» WHAT IS NEEDED: Show all the lines in the data below that include the word "tray".

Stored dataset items
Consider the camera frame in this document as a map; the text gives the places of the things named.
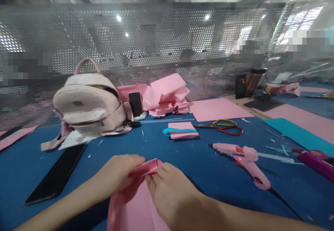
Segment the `black phone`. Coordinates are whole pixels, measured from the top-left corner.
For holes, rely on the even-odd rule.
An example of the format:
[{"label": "black phone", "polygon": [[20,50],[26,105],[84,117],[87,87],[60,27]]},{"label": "black phone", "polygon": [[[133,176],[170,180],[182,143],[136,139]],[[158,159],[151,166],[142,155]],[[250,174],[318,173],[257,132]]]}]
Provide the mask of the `black phone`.
[{"label": "black phone", "polygon": [[236,99],[246,97],[246,74],[238,75],[236,77]]},{"label": "black phone", "polygon": [[143,113],[142,100],[140,98],[140,93],[129,93],[129,102],[133,112],[133,116],[137,117]]},{"label": "black phone", "polygon": [[33,205],[58,197],[78,164],[86,146],[86,144],[80,144],[67,148],[24,204]]}]

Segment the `blue paper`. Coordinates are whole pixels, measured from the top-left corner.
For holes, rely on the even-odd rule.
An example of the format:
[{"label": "blue paper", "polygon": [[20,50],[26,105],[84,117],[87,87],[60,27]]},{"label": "blue paper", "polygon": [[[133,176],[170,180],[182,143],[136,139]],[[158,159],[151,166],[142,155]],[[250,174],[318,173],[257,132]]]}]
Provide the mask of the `blue paper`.
[{"label": "blue paper", "polygon": [[334,146],[331,143],[328,143],[284,118],[265,120],[264,122],[302,145],[307,150],[320,150],[330,156],[334,156]]},{"label": "blue paper", "polygon": [[176,128],[166,128],[163,130],[164,135],[170,136],[170,132],[197,132],[194,129],[176,129]]}]

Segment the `scissors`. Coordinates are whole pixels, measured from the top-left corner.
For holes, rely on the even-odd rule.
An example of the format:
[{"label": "scissors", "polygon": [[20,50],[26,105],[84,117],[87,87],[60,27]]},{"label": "scissors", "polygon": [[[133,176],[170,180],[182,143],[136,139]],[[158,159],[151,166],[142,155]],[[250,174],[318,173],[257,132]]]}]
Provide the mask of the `scissors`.
[{"label": "scissors", "polygon": [[[222,123],[220,123],[221,121],[231,122],[232,124],[222,124]],[[229,135],[233,135],[233,136],[242,135],[242,133],[244,132],[241,127],[238,127],[238,124],[235,121],[223,120],[223,119],[216,120],[211,125],[194,125],[194,127],[197,127],[197,128],[216,128],[220,132],[223,132],[223,133],[226,133],[226,134],[229,134]],[[231,128],[239,129],[240,132],[239,133],[231,133],[231,132],[225,131],[226,129],[231,129]]]},{"label": "scissors", "polygon": [[325,94],[322,94],[321,96],[303,96],[303,97],[308,97],[308,98],[323,98],[323,99],[334,100],[334,93],[325,93]]}]

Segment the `magenta glue gun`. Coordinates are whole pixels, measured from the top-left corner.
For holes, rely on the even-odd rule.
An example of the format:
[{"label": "magenta glue gun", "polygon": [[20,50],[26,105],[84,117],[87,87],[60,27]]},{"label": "magenta glue gun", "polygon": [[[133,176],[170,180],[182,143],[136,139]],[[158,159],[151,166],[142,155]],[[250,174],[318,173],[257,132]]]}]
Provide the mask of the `magenta glue gun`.
[{"label": "magenta glue gun", "polygon": [[268,190],[271,188],[268,178],[263,172],[255,165],[254,161],[257,161],[259,156],[254,148],[246,147],[240,148],[238,145],[215,143],[209,145],[220,153],[228,154],[236,160],[236,165],[243,166],[251,174],[254,179],[254,184],[262,189]]}]

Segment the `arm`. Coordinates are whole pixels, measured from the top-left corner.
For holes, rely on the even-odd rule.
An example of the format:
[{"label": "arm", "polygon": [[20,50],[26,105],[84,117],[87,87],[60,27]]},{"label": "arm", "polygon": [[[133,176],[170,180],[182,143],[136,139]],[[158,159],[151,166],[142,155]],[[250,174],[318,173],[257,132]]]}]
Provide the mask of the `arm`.
[{"label": "arm", "polygon": [[234,207],[200,193],[176,167],[164,163],[146,176],[159,216],[172,231],[324,231],[308,223]]},{"label": "arm", "polygon": [[96,175],[15,230],[58,230],[76,215],[129,186],[133,178],[128,174],[144,162],[139,155],[113,156]]}]

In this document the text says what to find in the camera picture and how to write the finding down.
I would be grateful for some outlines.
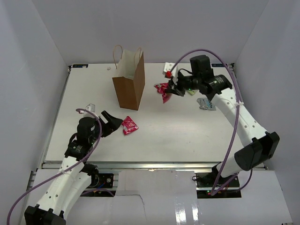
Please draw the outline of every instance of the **white wall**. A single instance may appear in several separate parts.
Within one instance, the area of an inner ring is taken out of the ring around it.
[[[300,2],[270,0],[236,62],[245,104],[280,136],[271,160],[296,225],[300,224]]]
[[[0,224],[6,224],[38,166],[68,68],[31,0],[0,0],[0,30]]]
[[[112,62],[116,44],[147,62],[208,48],[235,62],[268,0],[33,0],[65,62]]]

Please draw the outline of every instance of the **cable tie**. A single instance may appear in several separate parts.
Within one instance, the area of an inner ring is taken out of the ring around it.
[[[244,105],[244,103],[243,102],[236,102],[236,103],[234,103],[234,107],[236,108],[237,106],[242,106],[242,105]]]

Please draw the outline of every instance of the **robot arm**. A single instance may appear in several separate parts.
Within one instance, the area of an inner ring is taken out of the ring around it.
[[[199,90],[208,100],[214,103],[234,126],[236,116],[236,95],[231,83],[224,75],[214,75],[210,66],[210,59],[206,55],[190,59],[192,72],[184,76],[176,69],[172,73],[169,68],[172,64],[166,63],[164,75],[170,79],[166,93],[184,96],[186,90]],[[221,173],[221,184],[226,182],[231,175],[242,170],[249,171],[267,159],[270,159],[279,142],[276,132],[268,133],[255,121],[244,105],[240,105],[240,115],[237,134],[240,137],[243,149],[228,158]],[[205,183],[213,183],[223,163],[215,165],[212,172],[204,177]]]
[[[92,104],[87,106],[88,111],[93,111],[93,108],[95,106]],[[65,225],[66,218],[81,193],[88,186],[94,186],[95,182],[98,182],[96,180],[98,170],[94,165],[81,162],[72,169],[66,170],[81,161],[92,149],[98,138],[108,136],[117,130],[123,122],[123,120],[109,115],[106,111],[101,114],[108,121],[104,123],[99,117],[102,127],[101,133],[97,120],[88,117],[88,114],[83,114],[83,118],[79,120],[77,126],[77,133],[71,137],[58,171],[62,175],[53,180],[35,207],[27,207],[24,213],[26,225]]]

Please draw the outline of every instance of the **red snack packet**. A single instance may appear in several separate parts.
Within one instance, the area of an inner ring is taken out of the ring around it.
[[[127,116],[126,119],[124,119],[122,125],[123,125],[123,133],[125,135],[128,135],[139,128],[129,116]]]
[[[166,88],[168,87],[168,83],[157,83],[154,85],[154,87],[157,89],[158,93],[162,94],[163,103],[166,103],[172,96],[171,93],[165,92]]]

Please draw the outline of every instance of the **red object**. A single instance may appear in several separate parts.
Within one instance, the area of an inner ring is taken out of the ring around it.
[[[165,74],[166,78],[171,78],[172,77],[172,73],[170,71],[167,71]]]
[[[165,90],[168,87],[168,83],[157,83],[157,84],[154,85],[154,87],[157,89],[158,93],[162,94],[163,103],[166,103],[167,101],[169,101],[172,94],[165,92]]]
[[[139,128],[129,116],[127,116],[126,119],[124,119],[122,125],[123,125],[123,133],[125,135],[128,135]]]

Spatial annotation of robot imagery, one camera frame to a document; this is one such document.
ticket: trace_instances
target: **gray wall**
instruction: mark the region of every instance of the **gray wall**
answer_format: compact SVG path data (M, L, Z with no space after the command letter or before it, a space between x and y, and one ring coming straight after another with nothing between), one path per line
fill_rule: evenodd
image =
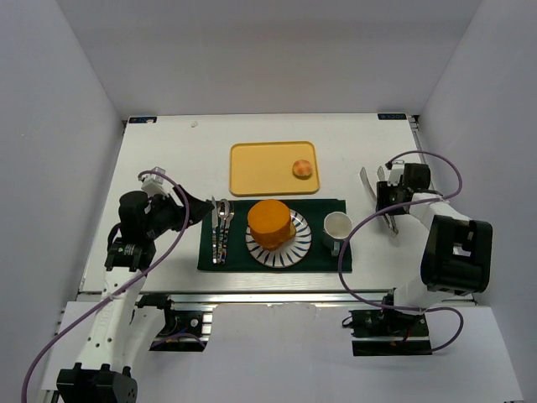
M15 402L76 295L122 128L54 0L3 0L0 54L0 400Z
M481 0L59 0L120 116L421 113Z
M524 397L537 402L537 3L484 0L421 117L426 149L465 180L453 202L494 227L493 308ZM441 189L454 175L436 170Z

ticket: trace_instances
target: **white mug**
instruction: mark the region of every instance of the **white mug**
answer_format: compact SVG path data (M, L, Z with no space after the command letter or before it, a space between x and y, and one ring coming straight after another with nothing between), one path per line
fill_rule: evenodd
M352 231L352 220L344 212L331 212L325 217L323 244L337 256L345 239Z

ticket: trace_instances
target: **tabletop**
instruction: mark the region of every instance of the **tabletop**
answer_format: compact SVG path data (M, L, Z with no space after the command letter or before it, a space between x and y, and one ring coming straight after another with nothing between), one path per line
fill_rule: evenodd
M376 114L209 115L158 117L155 123L128 123L102 218L81 283L83 292L100 292L107 235L119 219L119 197L140 189L137 175L160 166L200 199L235 199L229 191L229 153L245 142L307 140L315 145L321 182L313 195L285 198L338 198L357 224L374 211L359 172L373 183L377 168L398 153L416 149L409 122L379 120ZM407 161L419 162L416 155ZM410 216L397 217L399 236L390 238L380 220L351 241L356 290L387 290L410 280L418 270L426 229ZM176 233L157 242L157 259ZM201 225L189 228L172 254L148 277L144 292L340 291L337 273L214 273L197 270Z

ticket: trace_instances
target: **yellow tray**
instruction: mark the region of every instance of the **yellow tray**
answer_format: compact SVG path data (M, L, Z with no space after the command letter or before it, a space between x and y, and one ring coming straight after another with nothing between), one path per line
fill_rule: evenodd
M319 190L315 146L309 141L241 143L229 153L229 190L234 196L307 195ZM308 160L308 179L293 175L293 163Z

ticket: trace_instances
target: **sticker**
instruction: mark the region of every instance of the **sticker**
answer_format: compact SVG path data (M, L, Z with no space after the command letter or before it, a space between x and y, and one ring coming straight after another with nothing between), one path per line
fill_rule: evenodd
M157 123L156 116L139 116L136 118L129 118L129 123Z
M378 120L406 120L404 113L377 113Z

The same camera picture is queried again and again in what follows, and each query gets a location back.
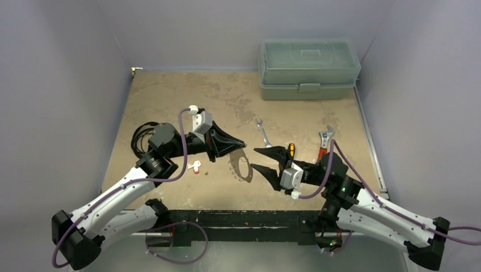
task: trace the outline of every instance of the cable clip
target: cable clip
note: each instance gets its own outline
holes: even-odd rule
[[[300,195],[301,195],[301,192],[299,192],[299,191],[292,191],[291,194],[290,194],[292,199],[299,199]]]
[[[196,115],[197,112],[199,112],[199,108],[195,105],[190,105],[189,106],[189,114],[190,115]]]

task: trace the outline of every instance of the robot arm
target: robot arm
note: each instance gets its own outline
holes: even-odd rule
[[[206,152],[215,162],[246,147],[243,141],[222,131],[204,109],[190,106],[189,113],[193,132],[185,135],[186,156]],[[150,151],[114,186],[83,207],[71,213],[61,210],[52,217],[52,240],[74,270],[89,265],[102,249],[132,233],[171,223],[168,209],[160,201],[148,201],[137,210],[119,215],[135,199],[161,184],[153,179],[168,179],[178,169],[170,158],[184,155],[182,138],[168,123],[154,128],[149,146]]]
[[[316,164],[311,164],[292,160],[286,148],[281,146],[254,150],[277,160],[279,175],[276,170],[262,165],[251,166],[269,181],[274,190],[284,190],[293,198],[308,198],[300,196],[297,191],[300,183],[321,186],[329,170],[324,191],[321,192],[326,202],[311,224],[323,230],[342,229],[364,233],[407,252],[413,262],[424,268],[439,270],[446,239],[430,230],[447,234],[449,221],[446,219],[426,218],[383,199],[362,182],[347,176],[348,166],[335,153],[328,169],[327,155]]]

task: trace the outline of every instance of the red handle
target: red handle
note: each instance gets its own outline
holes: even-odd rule
[[[322,158],[322,156],[324,156],[325,154],[327,154],[327,149],[321,147],[319,149],[319,156],[317,157],[317,161],[319,161]]]

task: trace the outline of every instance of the white wall
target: white wall
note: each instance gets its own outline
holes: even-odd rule
[[[0,4],[0,264],[49,271],[50,219],[100,192],[130,68],[98,4]]]
[[[364,56],[394,0],[99,0],[132,66],[255,69],[262,39],[351,37]]]
[[[479,14],[476,0],[396,1],[360,75],[390,197],[453,226],[481,227]],[[479,256],[447,242],[441,269],[481,271]]]

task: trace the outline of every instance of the black cable
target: black cable
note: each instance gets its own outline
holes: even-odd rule
[[[150,147],[147,149],[147,151],[144,150],[144,147],[142,146],[142,141],[147,135],[154,135],[153,131],[155,126],[157,125],[159,125],[159,123],[157,122],[147,122],[139,126],[134,131],[134,134],[132,135],[132,140],[130,142],[130,147],[132,148],[132,151],[137,158],[140,159],[142,156],[145,155],[145,153],[150,150]]]

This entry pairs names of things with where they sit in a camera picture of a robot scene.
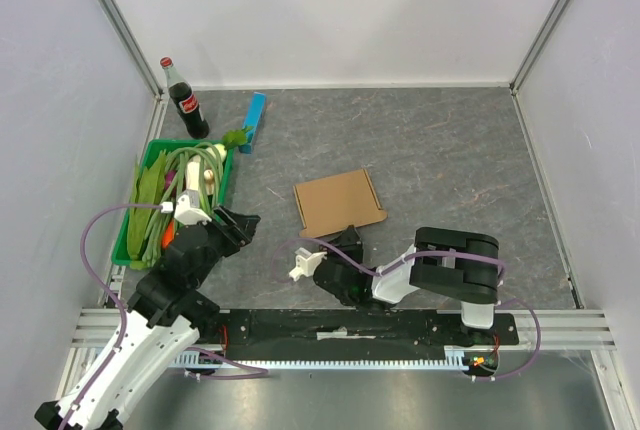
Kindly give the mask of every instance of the metal floor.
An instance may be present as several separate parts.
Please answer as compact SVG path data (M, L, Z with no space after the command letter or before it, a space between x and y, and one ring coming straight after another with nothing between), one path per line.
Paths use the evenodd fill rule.
M508 368L523 354L501 356ZM471 383L424 371L280 371L262 380L197 383L163 376L127 430L612 430L585 354L543 354L521 377Z
M338 308L307 279L277 283L274 250L301 230L293 185L368 169L389 217L361 229L367 263L406 250L415 230L435 226L487 233L509 264L503 299L538 309L574 308L520 124L506 88L277 90L253 155L236 154L227 201L262 222L253 243L222 262L201 291L223 307ZM198 94L211 138L242 127L252 93ZM189 138L172 105L161 138ZM278 272L292 268L291 247ZM128 297L140 277L128 271ZM416 292L405 308L452 302Z

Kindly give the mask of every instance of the blue object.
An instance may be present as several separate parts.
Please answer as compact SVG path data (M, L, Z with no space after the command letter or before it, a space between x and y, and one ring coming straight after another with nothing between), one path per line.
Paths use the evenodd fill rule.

» RESULT:
target: **yellow tray**
instruction: mark the region of every instance of the **yellow tray**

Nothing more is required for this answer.